Excerpt from "Obamacare: So, what could go wrong next?" By David Nather, Politico:
They’re mostly worst-case scenarios, and an Obamacare recovery in the next few months could still prevent some of the biggest ones from ever happening. But health care experts are taking all of them a lot more seriously now — because at this point, why wouldn’t they?
A complete list of possibilities could be overwhelming, but here are the main ones to watch:
This was always the worst of the worst-case scenarios: Only sick people enroll in the Obamacare health insurance plans, healthy people stay away, and everyone’s premiums rise out of control because there are no healthy people to cover the sick people’s costs.

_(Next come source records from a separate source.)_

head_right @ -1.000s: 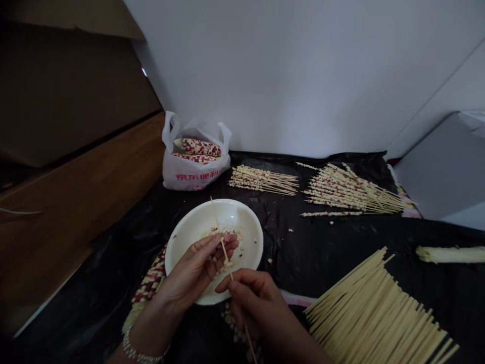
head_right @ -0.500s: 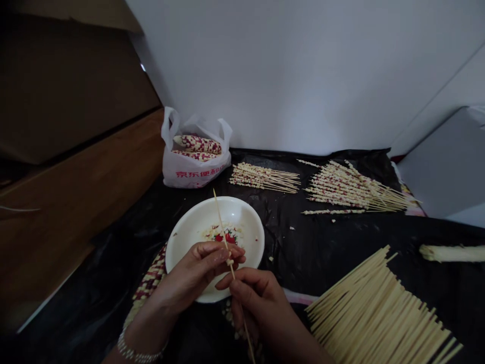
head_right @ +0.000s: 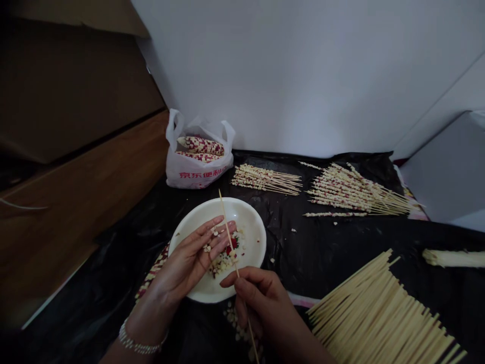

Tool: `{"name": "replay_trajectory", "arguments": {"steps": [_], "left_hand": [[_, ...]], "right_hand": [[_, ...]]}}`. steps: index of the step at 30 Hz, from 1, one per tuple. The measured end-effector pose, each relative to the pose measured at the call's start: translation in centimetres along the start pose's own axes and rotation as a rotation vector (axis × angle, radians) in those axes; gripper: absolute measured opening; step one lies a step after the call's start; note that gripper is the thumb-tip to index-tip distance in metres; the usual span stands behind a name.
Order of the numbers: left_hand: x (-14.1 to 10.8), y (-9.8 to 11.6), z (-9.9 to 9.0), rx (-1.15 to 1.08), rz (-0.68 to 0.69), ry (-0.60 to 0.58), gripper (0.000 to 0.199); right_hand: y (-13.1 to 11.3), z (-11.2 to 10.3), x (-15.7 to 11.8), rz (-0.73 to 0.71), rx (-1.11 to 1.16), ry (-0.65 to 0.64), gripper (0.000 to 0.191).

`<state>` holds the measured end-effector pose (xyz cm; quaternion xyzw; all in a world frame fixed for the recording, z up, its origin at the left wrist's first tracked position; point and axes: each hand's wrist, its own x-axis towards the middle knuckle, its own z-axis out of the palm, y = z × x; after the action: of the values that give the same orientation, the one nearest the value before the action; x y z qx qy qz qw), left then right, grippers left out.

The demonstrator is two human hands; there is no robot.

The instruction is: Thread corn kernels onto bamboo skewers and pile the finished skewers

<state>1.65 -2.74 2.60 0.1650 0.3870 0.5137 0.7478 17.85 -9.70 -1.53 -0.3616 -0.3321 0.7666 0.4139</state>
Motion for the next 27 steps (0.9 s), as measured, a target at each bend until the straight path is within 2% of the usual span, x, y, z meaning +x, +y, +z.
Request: {"name": "replay_trajectory", "arguments": {"steps": [6,12,16,20,27], "left_hand": [[0.3,-0.1,-0.4,-0.023,0.027,0.073,0.011],[0.6,0.2,-1.0,-0.046,0.073,0.116,0.022],[0.9,0.4,-1.0,-0.135,0.145,0.180,0.025],[1.1,0.8,-0.9,-0.154,0.159,0.239,0.026],[1.2,1.1,-1.0,-0.151,0.196,0.236,0.024]], "right_hand": [[0.1,0.0,-0.2,0.017,0.011,-0.029,0.023],[0.1,0.4,-0.2,0.036,0.025,-0.051,0.022],[-0.3,0.8,-0.4,0.119,0.001,-0.098,0.025],[-0.7,0.8,-0.6,0.193,-0.057,-0.148,0.029],[-0.7,1.0,-0.7,0.223,-0.040,-0.194,0.027]]}}
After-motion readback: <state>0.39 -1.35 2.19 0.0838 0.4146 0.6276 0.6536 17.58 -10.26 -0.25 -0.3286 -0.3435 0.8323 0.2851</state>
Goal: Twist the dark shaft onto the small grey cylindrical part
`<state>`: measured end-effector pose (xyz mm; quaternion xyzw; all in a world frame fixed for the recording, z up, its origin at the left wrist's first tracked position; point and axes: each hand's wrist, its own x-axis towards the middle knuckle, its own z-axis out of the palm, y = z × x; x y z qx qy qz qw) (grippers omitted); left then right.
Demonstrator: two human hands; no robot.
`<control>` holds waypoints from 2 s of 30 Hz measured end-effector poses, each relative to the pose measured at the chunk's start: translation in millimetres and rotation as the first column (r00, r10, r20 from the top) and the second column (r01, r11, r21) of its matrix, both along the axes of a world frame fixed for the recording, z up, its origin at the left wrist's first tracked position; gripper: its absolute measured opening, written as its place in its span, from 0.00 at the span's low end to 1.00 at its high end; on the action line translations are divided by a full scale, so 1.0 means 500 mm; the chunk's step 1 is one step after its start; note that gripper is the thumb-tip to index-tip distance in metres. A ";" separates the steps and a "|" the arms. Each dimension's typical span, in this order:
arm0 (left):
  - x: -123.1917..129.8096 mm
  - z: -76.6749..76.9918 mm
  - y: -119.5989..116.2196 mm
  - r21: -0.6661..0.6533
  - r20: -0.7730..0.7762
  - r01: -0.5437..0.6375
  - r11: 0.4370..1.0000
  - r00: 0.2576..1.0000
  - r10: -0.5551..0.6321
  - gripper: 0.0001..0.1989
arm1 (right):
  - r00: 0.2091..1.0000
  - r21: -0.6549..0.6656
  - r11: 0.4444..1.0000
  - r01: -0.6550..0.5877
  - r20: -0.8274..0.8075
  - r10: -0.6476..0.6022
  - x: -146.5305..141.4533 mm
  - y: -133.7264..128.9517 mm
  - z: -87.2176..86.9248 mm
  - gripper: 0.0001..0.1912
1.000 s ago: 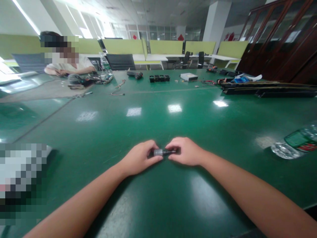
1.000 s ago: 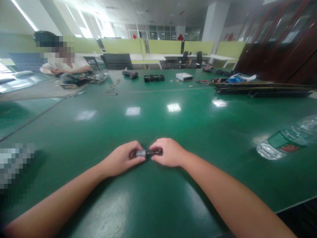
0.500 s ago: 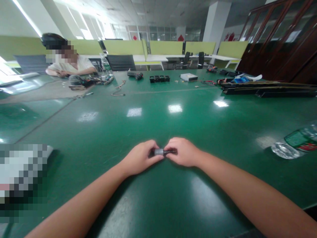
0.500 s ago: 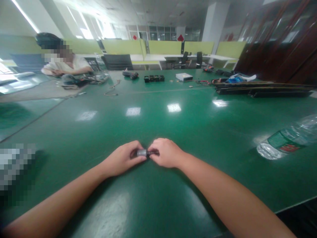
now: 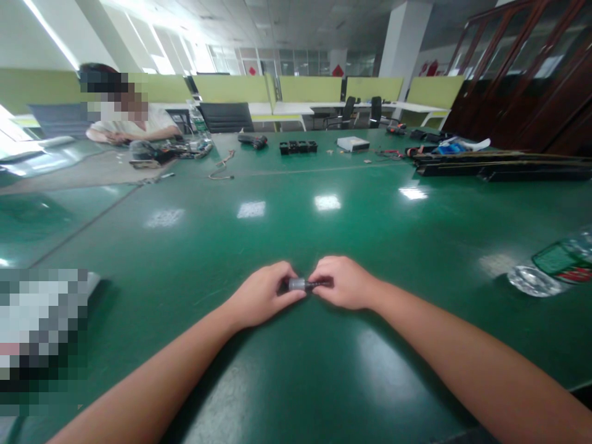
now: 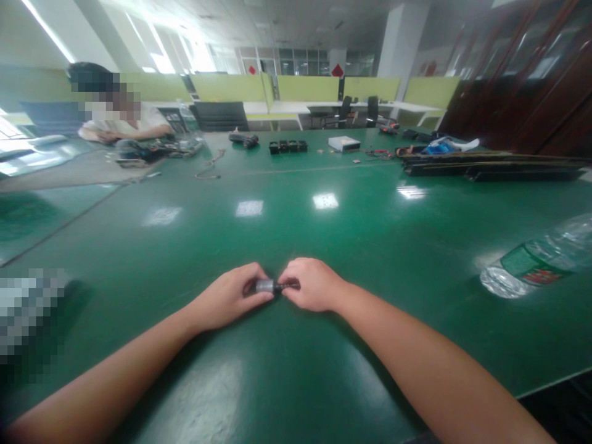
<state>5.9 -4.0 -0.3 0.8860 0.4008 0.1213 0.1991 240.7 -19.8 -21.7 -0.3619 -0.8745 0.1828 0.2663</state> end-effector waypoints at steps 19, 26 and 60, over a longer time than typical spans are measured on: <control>-0.003 0.002 -0.001 -0.001 -0.008 -0.003 1.000 1.000 0.003 0.15 | 1.000 -0.017 1.000 -0.018 0.016 0.019 0.004 -0.003 0.006 0.07; -0.002 0.004 -0.001 -0.002 -0.007 0.005 1.000 1.000 -0.005 0.15 | 1.000 -0.020 1.000 -0.009 0.019 0.009 0.006 -0.003 0.007 0.07; -0.008 -0.004 0.003 0.012 -0.009 0.012 1.000 1.000 -0.012 0.16 | 0.997 -0.002 1.000 0.008 0.071 -0.008 0.022 -0.012 0.015 0.07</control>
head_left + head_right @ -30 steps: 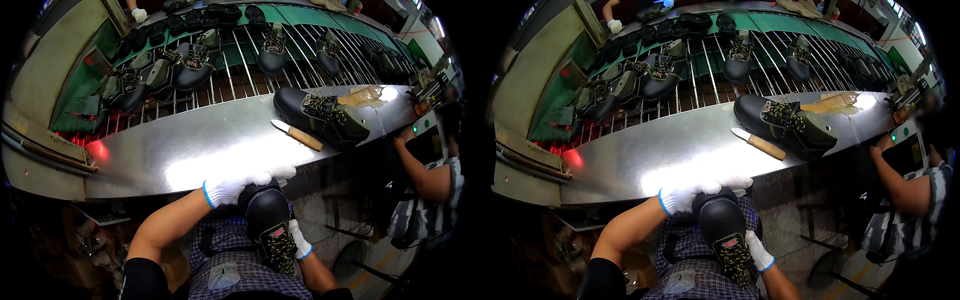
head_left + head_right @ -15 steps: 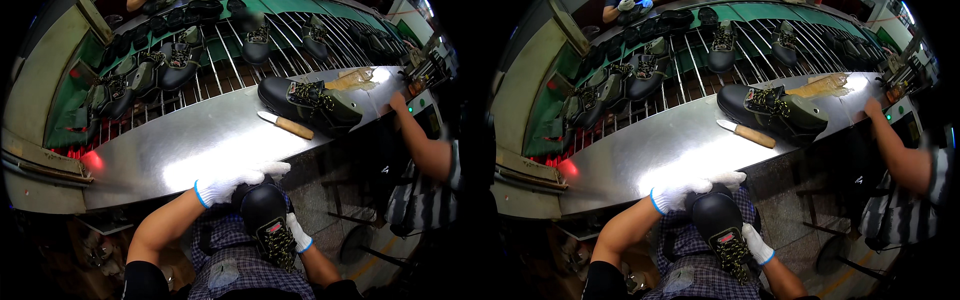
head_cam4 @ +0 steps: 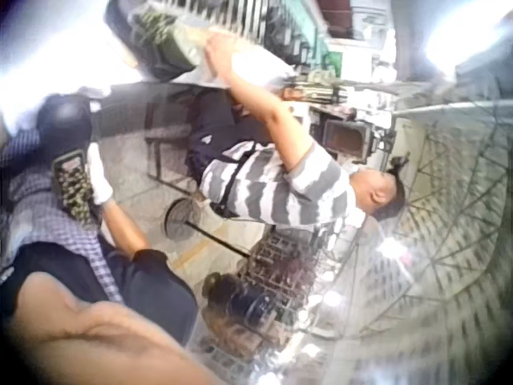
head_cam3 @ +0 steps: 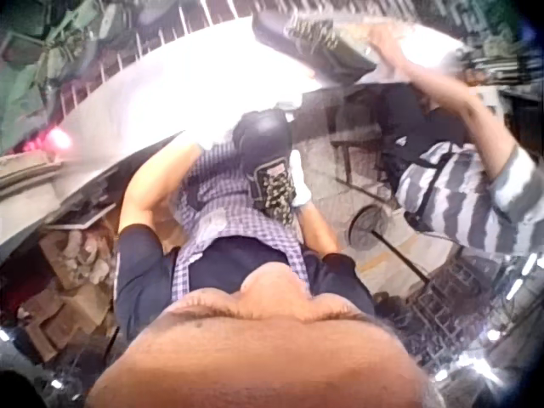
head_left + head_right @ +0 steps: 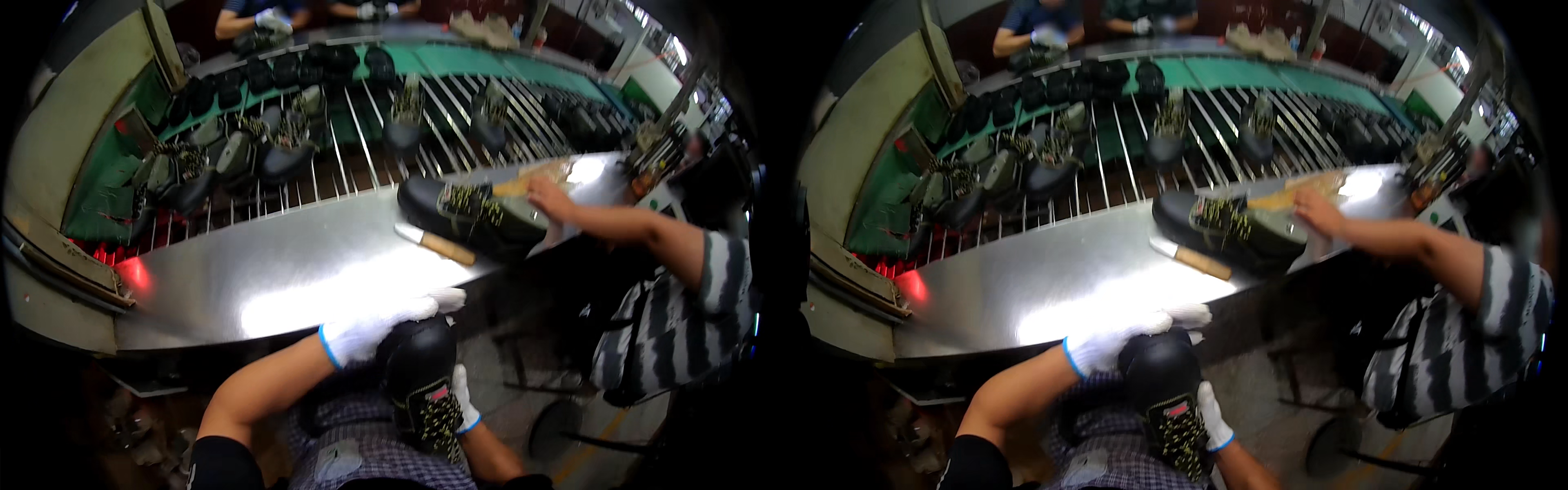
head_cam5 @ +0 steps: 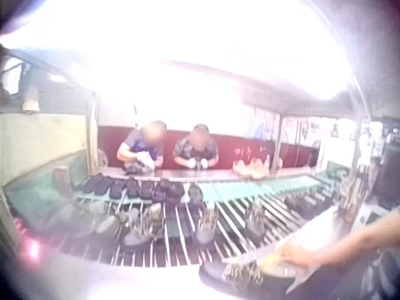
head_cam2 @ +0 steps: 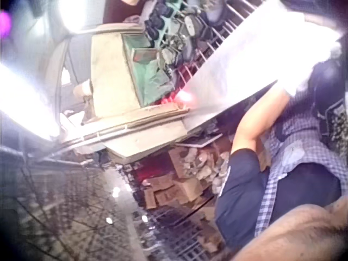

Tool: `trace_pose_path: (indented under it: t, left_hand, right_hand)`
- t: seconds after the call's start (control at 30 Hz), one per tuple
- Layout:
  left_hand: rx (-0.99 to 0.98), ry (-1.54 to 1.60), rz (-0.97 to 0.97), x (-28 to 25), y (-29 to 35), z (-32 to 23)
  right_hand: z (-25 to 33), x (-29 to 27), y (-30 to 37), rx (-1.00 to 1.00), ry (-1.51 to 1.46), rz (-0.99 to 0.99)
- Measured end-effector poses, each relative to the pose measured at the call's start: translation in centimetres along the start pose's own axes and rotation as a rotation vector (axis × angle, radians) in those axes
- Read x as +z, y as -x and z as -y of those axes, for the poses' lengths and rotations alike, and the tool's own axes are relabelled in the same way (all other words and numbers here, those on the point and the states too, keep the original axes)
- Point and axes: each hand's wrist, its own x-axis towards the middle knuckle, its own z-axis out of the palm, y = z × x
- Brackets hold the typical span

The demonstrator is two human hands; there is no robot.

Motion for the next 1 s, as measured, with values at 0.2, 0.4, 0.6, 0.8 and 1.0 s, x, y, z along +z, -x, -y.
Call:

That’s the dreaded “death spiral,” and it has been a possibility all along. But it was only a remote one — because health care experts have counted on the attraction of Obamacare’s subsidies, along with the threat of fines from the individual mandate, to lure enough healthy customers to prevent a meltdown.
The cost of the cancellations fix
There’s another problem, and it has nothing to do with the website. Insurers and actuaries say the Obama administration’s solution to the canceled policies mess could backfire — because by telling insurers they can extend people’s individual coverage, they might cause the insurance prices to rise anyway.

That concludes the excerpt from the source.